Start of Block

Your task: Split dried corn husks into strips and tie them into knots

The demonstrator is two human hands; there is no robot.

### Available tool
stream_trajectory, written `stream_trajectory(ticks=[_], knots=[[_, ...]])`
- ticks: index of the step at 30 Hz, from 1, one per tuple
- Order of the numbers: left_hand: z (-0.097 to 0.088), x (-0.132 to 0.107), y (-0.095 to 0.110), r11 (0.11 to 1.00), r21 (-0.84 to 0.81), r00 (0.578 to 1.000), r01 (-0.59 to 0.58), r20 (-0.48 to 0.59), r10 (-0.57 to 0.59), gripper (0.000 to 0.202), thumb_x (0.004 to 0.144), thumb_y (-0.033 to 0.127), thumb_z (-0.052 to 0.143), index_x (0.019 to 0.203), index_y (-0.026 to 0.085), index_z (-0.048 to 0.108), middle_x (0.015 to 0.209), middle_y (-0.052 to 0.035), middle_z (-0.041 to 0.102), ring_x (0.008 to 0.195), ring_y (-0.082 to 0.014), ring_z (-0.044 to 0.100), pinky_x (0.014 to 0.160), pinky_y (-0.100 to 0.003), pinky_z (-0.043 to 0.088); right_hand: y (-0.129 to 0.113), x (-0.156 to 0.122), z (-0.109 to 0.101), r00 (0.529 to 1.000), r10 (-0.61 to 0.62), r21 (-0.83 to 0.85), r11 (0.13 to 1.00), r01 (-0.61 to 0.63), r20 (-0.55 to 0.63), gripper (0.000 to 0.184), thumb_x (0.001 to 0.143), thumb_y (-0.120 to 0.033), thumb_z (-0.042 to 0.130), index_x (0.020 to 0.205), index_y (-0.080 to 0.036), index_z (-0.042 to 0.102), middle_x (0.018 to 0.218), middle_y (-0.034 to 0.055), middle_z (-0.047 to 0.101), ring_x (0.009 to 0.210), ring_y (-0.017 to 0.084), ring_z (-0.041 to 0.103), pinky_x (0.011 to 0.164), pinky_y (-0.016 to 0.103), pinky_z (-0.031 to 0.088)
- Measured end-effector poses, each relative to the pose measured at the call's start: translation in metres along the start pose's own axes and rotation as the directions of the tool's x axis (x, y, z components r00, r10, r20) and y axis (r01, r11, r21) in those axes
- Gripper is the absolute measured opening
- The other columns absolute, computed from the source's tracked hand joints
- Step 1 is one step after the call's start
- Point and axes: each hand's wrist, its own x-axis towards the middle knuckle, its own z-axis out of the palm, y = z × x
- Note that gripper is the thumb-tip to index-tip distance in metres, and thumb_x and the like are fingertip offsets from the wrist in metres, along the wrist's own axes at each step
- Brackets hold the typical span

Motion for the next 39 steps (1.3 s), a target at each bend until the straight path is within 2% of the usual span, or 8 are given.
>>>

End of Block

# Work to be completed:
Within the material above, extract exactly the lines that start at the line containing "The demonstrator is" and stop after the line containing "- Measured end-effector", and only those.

# Response for this exercise:
The demonstrator is two human hands; there is no robot.

### Available tool
stream_trajectory, written `stream_trajectory(ticks=[_], knots=[[_, ...]])`
- ticks: index of the step at 30 Hz, from 1, one per tuple
- Order of the numbers: left_hand: z (-0.097 to 0.088), x (-0.132 to 0.107), y (-0.095 to 0.110), r11 (0.11 to 1.00), r21 (-0.84 to 0.81), r00 (0.578 to 1.000), r01 (-0.59 to 0.58), r20 (-0.48 to 0.59), r10 (-0.57 to 0.59), gripper (0.000 to 0.202), thumb_x (0.004 to 0.144), thumb_y (-0.033 to 0.127), thumb_z (-0.052 to 0.143), index_x (0.019 to 0.203), index_y (-0.026 to 0.085), index_z (-0.048 to 0.108), middle_x (0.015 to 0.209), middle_y (-0.052 to 0.035), middle_z (-0.041 to 0.102), ring_x (0.008 to 0.195), ring_y (-0.082 to 0.014), ring_z (-0.044 to 0.100), pinky_x (0.014 to 0.160), pinky_y (-0.100 to 0.003), pinky_z (-0.043 to 0.088); right_hand: y (-0.129 to 0.113), x (-0.156 to 0.122), z (-0.109 to 0.101), r00 (0.529 to 1.000), r10 (-0.61 to 0.62), r21 (-0.83 to 0.85), r11 (0.13 to 1.00), r01 (-0.61 to 0.63), r20 (-0.55 to 0.63), gripper (0.000 to 0.184), thumb_x (0.001 to 0.143), thumb_y (-0.120 to 0.033), thumb_z (-0.042 to 0.130), index_x (0.020 to 0.205), index_y (-0.080 to 0.036), index_z (-0.042 to 0.102), middle_x (0.018 to 0.218), middle_y (-0.034 to 0.055), middle_z (-0.047 to 0.101), ring_x (0.009 to 0.210), ring_y (-0.017 to 0.084), ring_z (-0.041 to 0.103), pinky_x (0.011 to 0.164), pinky_y (-0.016 to 0.103), pinky_z (-0.031 to 0.088)
- Measured end-effector poses, each relative to the pose measured at the call's start: translation in metres along the start pose's own axes and rotation as the directions of the tool's x axis (x, y, z components r00, r10, r20) and y axis (r01, r11, r21) in those axes

The exercise has been carried out in full.